Second chance cookbooks
February 4, 2014 by SusieThere are some cookbooks that become your favorites right away. They seem to spring into your hands shouting ” Use me!”, and within a couple of months they get so beat up it looks like they’ve been in the family for generations.
But then there are the other cookbooks – the ones you put aside for no very good reason, the ones that have a vaguely offputting typeface or happen to call for ingredients you never seem to have on hand. The ones with no pictures or strangely-titled recipes. In times past, those books would have lived out their spinsterhood upstairs in my library, far away from the bustle and merriment of the kitchen. But thanks to Eat Your Books, a number of mine have made it back onto the active duty roster after being summoned out of the stacks after a simple recipe search.
One of my first cookbook
returnees was Terry Walters’ Clean Food. I’d always liked the look of it but
felt sure I wouldn’t be needing a vegan cookbook all that often, so
upstairs it went. But after 4 or 5 recipe-fetching treks, I figured
it might as well just live downstairs, and it’s been here ever
since.
I re-discovered Claudia Roden’s Arabesque while preparing a preserved lemon article for NPR. I must have shelved it earlier because I thought I needed the right equipment – a tagine, say – or didn’t quite feel like waiting around to make preserved lemons. But once I took it down, I saw it for what it was – a standout cookbook that outshone most of the dozens of Middle Eastern cookbooks that had been published after it.
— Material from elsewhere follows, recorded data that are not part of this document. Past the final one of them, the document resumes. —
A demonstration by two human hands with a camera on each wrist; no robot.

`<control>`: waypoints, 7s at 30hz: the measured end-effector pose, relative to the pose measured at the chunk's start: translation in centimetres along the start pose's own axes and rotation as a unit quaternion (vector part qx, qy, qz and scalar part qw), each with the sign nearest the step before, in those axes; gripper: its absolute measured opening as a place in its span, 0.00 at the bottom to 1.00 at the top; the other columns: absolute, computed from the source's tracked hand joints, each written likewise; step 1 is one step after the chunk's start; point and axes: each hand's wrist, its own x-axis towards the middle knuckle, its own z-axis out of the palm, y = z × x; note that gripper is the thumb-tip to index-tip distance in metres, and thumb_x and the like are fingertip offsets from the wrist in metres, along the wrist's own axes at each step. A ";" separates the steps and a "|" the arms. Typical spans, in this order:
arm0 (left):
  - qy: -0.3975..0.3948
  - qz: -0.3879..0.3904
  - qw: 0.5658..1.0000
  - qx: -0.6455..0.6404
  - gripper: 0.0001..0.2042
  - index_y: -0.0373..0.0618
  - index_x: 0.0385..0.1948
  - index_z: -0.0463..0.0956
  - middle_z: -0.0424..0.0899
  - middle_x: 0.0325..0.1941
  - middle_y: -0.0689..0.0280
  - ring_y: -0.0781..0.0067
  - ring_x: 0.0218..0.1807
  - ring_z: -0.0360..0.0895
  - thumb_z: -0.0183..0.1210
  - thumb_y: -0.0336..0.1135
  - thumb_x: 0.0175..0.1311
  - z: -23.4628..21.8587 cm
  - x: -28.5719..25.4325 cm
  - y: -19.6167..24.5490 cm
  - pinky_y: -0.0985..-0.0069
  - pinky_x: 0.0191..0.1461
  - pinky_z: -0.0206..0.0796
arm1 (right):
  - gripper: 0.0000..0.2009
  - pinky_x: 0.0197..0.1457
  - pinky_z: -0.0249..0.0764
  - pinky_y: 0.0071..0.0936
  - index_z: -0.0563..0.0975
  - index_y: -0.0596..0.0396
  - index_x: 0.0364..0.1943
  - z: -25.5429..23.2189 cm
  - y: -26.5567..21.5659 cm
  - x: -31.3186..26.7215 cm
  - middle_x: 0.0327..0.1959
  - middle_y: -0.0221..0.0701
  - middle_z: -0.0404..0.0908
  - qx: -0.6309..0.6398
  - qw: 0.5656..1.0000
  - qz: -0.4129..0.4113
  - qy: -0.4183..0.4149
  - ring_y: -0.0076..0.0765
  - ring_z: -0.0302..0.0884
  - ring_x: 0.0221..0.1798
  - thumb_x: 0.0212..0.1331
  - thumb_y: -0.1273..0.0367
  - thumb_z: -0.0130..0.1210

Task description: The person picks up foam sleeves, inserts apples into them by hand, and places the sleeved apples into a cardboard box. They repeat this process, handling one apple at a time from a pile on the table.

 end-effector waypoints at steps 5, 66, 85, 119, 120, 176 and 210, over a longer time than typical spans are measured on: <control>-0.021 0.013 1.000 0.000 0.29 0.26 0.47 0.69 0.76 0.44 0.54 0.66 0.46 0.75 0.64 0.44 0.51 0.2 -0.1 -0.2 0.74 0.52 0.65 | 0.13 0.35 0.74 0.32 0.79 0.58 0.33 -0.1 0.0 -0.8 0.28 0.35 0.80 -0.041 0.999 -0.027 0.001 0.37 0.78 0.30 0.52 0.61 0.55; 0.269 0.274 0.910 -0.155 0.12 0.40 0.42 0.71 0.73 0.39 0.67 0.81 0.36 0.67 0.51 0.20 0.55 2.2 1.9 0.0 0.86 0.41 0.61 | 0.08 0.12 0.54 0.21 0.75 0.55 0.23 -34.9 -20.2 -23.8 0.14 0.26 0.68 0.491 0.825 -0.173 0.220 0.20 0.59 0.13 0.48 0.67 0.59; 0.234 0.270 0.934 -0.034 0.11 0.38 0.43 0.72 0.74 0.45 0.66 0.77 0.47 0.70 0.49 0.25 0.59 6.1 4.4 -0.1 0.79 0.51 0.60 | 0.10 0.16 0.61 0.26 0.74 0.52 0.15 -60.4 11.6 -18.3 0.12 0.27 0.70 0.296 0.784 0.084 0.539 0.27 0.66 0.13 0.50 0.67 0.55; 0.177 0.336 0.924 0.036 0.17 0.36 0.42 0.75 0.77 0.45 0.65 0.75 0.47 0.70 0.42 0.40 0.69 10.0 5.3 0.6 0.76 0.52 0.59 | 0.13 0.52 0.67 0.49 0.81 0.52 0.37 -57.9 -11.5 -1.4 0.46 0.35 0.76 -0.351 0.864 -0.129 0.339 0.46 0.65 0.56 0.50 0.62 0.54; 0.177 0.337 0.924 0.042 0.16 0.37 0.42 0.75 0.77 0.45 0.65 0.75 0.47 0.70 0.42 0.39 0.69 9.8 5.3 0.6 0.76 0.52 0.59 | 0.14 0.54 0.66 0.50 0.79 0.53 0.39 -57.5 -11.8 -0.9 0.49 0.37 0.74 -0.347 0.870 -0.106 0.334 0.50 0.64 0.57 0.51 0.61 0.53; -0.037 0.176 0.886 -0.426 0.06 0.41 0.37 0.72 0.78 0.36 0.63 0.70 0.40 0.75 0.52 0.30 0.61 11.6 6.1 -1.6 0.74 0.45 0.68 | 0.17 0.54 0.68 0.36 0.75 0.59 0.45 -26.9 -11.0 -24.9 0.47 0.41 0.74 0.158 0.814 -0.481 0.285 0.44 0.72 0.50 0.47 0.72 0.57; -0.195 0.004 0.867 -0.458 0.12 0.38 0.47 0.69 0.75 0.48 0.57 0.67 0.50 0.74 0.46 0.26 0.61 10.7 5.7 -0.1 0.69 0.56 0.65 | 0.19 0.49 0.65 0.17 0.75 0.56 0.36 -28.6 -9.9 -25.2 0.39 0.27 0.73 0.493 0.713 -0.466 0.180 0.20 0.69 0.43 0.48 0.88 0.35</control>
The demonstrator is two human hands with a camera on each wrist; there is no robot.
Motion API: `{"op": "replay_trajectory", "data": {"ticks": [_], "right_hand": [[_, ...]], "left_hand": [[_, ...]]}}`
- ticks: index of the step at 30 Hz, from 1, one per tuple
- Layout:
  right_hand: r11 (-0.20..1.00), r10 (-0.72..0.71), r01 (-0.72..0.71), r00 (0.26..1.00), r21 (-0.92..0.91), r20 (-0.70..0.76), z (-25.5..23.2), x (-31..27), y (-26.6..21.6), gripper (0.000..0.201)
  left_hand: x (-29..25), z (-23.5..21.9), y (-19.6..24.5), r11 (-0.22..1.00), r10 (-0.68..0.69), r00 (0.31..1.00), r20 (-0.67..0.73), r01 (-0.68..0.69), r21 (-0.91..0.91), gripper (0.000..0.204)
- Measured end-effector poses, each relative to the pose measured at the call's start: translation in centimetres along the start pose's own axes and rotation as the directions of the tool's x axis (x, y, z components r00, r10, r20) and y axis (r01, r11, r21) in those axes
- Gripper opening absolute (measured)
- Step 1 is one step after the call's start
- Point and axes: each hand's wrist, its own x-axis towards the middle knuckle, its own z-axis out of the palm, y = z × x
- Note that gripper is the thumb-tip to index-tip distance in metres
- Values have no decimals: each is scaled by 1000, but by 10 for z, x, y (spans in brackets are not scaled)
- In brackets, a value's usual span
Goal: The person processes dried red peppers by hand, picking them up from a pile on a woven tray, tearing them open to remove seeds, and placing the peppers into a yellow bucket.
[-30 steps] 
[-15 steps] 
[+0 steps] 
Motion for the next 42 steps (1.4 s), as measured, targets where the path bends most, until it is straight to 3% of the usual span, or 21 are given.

The next to come downstairs, I’m
sure, is going to be Ian Knauer’s The Farm. In the beginning, I felt pretty
confident it was “just another” local-foods, seasonal-eating
manifesto, albeit a very nicely shot one. Yet I find myself
repeatedly turning to it – especially in the gardening season – for
good ideas, and I never regret having done so. And though I passed
over José Pizarro’s Spanish Flavors when it came out last year, I
tried two recipes from it this week and both were smashing.
What cookbooks have made you take a second look over time?